By: April Hetzel
A little over two years ago, my husband and I began the process of moving from our suburbia home in Raleigh, NC to a high rise apartment in New York City. Did I mention we had three small kids (6,4,1) and I was pregnant with #4. We work with a ministry organization called Cru and we believed God was leading us to make a difference in a place that influences our country, culture, and world. I often get asked about what it is like to navigate NYC with 4 kids and no car…here are my tips for traveling through NYC with 4 kids.
Always carry an emergency kit – In suburbia, I usually carried a diaper bag, but now I call it an emergency kit (snacks, entertainment, band-aids) because you never know when that subway will get stuck or your child will get her foot caught on an escalator – true story! You can’t swing by a store when you’re stuck underground. Don’t leave home without it.
Prepare to potty – Kids have to take a potty break and you have to walk forever to find said potty (very few stores or restaurants have bathrooms that the public can use). Make sure to take kids potty before you leave. We carry a portable potty around the city with us until they can hold it for long periods of time.
Lower your expectations – Everything takes 5x as long with kids in the city. Inevitably there is a long line somewhere or a train doesn’t show when it should. I once went to drop a sample by the lab and send a fax at an office store. It seemed simple, right?….4 hours later, I arrived home with all 4 kids (my sanity got left along the way).
Know where you are going – with no car, you can’t get off on the wrong subway stop one mile away from your destination because kids can’t walk that far. I actually check for elevators ahead of time at subway stops so I’m not left carrying a massive double stroller up the stairs by myself.

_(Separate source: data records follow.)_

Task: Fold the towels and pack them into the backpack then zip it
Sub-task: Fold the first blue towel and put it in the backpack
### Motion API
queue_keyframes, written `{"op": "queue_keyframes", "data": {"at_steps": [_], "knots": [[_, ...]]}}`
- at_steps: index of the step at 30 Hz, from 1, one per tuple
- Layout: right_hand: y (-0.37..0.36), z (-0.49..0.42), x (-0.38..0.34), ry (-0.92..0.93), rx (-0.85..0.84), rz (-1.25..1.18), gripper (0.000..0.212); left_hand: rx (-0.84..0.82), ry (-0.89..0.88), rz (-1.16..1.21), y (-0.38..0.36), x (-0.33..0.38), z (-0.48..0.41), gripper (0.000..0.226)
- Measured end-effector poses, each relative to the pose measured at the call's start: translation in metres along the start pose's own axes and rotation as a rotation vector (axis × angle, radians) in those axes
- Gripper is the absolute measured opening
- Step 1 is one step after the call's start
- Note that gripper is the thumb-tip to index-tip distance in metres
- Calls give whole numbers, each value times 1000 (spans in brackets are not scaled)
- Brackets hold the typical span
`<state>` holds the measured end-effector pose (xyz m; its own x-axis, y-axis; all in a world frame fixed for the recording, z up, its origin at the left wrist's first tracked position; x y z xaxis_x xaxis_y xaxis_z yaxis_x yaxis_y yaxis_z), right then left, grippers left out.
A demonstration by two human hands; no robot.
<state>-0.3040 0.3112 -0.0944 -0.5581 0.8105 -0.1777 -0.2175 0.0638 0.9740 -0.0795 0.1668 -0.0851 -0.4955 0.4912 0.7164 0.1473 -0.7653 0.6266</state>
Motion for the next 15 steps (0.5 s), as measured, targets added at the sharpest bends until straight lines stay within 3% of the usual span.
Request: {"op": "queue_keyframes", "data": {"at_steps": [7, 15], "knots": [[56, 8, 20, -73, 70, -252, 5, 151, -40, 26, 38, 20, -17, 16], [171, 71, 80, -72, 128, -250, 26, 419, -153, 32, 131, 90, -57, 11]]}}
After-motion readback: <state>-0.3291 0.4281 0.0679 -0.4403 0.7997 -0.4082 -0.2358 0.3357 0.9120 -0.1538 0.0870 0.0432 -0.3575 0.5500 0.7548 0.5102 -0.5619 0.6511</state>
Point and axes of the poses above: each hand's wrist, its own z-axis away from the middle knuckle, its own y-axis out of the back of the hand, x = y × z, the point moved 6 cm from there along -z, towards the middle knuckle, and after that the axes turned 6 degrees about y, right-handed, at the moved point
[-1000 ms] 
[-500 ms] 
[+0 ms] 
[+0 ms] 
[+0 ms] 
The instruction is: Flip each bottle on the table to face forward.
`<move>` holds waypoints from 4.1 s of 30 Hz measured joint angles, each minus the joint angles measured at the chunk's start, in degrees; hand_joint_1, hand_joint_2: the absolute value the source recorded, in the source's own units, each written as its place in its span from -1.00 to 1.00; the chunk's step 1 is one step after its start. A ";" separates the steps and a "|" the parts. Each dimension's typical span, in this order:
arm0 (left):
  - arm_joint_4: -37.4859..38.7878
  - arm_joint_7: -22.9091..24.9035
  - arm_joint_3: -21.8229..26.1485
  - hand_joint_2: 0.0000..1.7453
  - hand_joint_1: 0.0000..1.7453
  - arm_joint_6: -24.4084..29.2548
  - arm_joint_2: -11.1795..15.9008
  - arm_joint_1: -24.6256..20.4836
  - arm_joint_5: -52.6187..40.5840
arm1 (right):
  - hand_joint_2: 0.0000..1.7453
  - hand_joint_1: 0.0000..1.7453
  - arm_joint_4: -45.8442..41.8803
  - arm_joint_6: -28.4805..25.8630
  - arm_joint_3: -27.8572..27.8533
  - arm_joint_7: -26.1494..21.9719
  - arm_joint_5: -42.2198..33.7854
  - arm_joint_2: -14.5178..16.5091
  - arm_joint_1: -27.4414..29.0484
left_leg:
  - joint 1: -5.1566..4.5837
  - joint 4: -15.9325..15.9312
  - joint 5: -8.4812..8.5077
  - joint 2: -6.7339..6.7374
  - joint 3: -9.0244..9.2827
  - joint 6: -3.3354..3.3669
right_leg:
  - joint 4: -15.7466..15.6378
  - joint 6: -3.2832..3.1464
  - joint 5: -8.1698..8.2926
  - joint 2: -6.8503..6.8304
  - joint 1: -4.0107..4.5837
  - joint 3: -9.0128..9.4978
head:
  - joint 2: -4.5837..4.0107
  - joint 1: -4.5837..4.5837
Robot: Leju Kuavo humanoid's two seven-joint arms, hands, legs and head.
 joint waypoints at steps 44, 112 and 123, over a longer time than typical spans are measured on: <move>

Teach your kids the dos and don’t before you go. Single file line down subway stairs so others can get by. Stay behind yellow line that runs next to train tracks. Don’t complain if you don’t get a seat. Hang on to the pole. Keep your voices down because this is people’s commute to or from work – they like quiet and some are sleeping. Don’t take up the whole sidewalk because someone will want to pass us. Don’t stare at homeless people or people talking to themselves. Our kids have to be strapped into strollers until they learn our commands. Helping them learn these things goes a long way!